Délvidék (/hu/, "southern land" or "southern territories") is a historical geographical term referring to varying areas in the southern part of what was the Kingdom of Hungary. In present-day usage, it often refers to the Vojvodina region of Serbia.

In the Middle Ages, like the names Alvidék ("lower land") and Végvidék ("borderland"), Délvidék referred to the Hungarian counties (Verőce, Pozsega, Szerém, Bács, Torontál, Temes, Keve) and vassal banates (Macsó, Ózora, Só, Szörény) beyond the Danube and the Sava.

By the 18th and 19th centuries, Délvidék referred only to Bácska and Banat. After the 1920 partition of Hungary, the meaning was further narrowed to only those areas of the former Kingdom of Hungary attached to the newly formed Yugoslav state. In the Second World War, the Yugoslav areas occupied by Hungary (Bačka, part of Baranja, Međimurje, and Prekmurje) were in some Hungarian sources called "az anyaországhoz visszatért délvidéki területek" ("the southern territories returned to the motherland"). Banat, divided between Romania and German-occupied Serbia was no longer considered part of the concept.
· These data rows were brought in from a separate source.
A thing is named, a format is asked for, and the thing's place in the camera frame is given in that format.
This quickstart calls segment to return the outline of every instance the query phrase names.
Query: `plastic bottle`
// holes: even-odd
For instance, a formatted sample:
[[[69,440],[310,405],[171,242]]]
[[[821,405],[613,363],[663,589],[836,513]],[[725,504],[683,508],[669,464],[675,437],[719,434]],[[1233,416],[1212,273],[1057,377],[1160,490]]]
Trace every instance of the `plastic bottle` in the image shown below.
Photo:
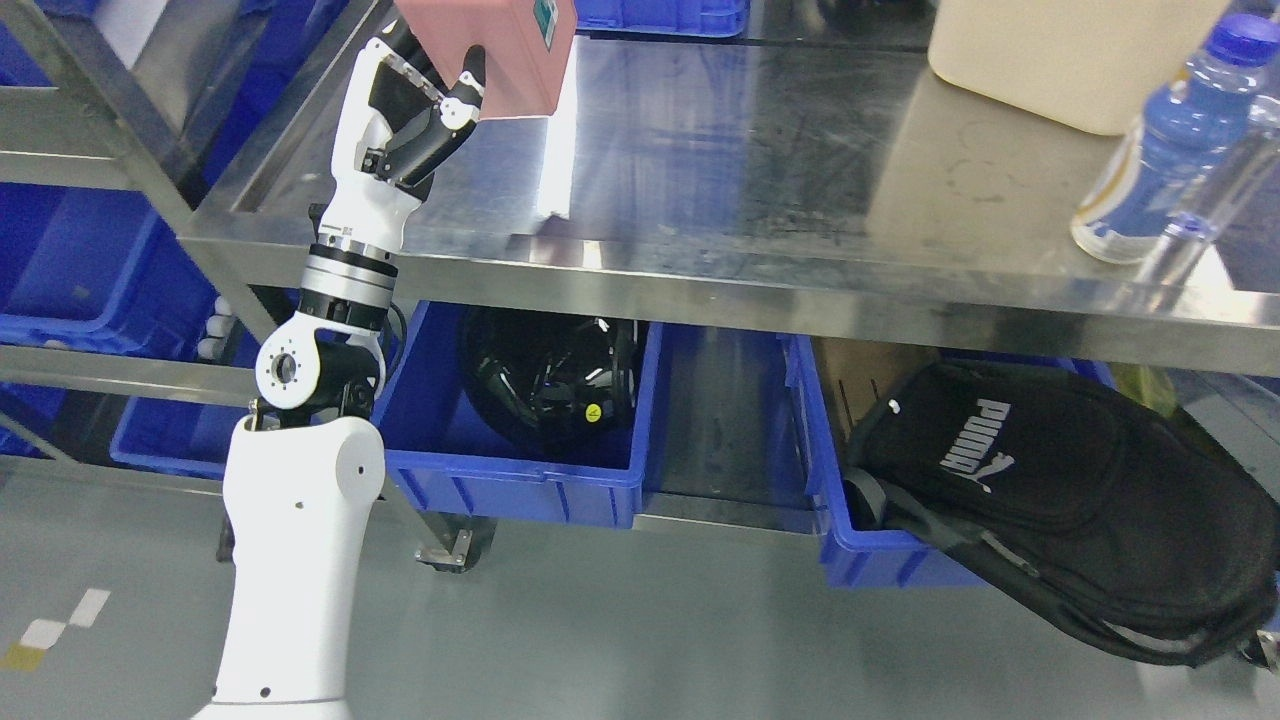
[[[1280,26],[1256,15],[1224,18],[1142,118],[1071,218],[1071,237],[1108,263],[1138,263],[1156,247],[1188,187],[1225,158],[1248,127]]]
[[[1280,0],[1266,0],[1280,20]],[[1143,278],[1180,283],[1280,165],[1280,58],[1249,108],[1248,131],[1222,163],[1183,196],[1169,217]]]
[[[1270,18],[1271,14],[1275,13],[1276,8],[1280,8],[1280,0],[1231,0],[1231,4],[1226,6],[1226,13],[1224,13],[1224,15],[1230,15],[1233,13],[1248,13],[1261,18]]]
[[[206,337],[196,346],[196,356],[201,360],[216,360],[227,350],[225,337]]]
[[[205,336],[227,337],[234,327],[236,318],[230,315],[210,315],[210,318],[205,320]]]

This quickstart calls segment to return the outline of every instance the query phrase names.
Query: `beige container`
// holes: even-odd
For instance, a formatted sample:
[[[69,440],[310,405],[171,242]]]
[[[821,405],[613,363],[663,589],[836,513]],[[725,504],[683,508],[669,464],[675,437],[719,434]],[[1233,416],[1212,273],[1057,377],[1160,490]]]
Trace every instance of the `beige container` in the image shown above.
[[[954,85],[1097,135],[1124,135],[1226,0],[942,0],[929,65]]]
[[[577,31],[573,0],[396,0],[396,6],[449,85],[462,73],[467,47],[484,46],[481,120],[556,111]]]
[[[979,273],[1092,277],[1098,263],[1066,225],[1114,151],[1111,138],[922,69],[867,209],[865,252]]]

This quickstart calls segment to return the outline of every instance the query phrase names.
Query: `yellow sticker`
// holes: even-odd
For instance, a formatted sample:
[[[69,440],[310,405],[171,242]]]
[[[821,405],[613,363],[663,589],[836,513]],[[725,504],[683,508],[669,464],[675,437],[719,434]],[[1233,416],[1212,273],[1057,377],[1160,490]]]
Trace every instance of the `yellow sticker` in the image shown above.
[[[44,650],[13,643],[9,646],[9,652],[4,657],[0,657],[0,670],[33,673],[44,660]]]

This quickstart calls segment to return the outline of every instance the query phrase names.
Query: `robotic hand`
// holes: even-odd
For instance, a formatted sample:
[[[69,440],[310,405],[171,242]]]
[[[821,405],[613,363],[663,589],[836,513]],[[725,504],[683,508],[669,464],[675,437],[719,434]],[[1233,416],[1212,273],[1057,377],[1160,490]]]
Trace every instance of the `robotic hand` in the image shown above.
[[[212,701],[196,720],[349,720],[347,639],[383,441],[369,421],[387,368],[378,334],[404,222],[467,138],[484,99],[472,46],[447,94],[403,20],[356,58],[294,315],[262,345],[261,398],[232,436],[223,496],[236,593]],[[312,425],[315,413],[337,409]]]

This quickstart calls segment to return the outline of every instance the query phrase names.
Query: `green label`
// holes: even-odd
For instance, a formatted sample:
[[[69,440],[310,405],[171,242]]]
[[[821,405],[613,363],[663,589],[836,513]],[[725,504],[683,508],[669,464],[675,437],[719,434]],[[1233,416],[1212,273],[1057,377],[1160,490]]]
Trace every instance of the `green label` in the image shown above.
[[[538,20],[538,29],[541,31],[547,50],[550,51],[552,40],[556,37],[556,22],[559,20],[556,0],[534,0],[534,19]]]
In contemporary usage, Délvidék has several uses. It can refer to the imprecisely defined area of Serbia's northern Pannonian Basin including Vojvodina, the Belgrade region, and the Mačva plain as well as eastern Croatia (Baranja and western Syrmia). Sometimes the term is used (especially by irredentist) in the narrow sense of Vojvodina, although it has largely been replaced by Vajdaság, the Hungarian name for Vojvodina. "Délvidék Hungarians" (délvidéki magyarok) can refer to Hungarians in Vojvodina or, in a larger sense, to both the Vojvodina Hungarians and Hungarians of Croatia.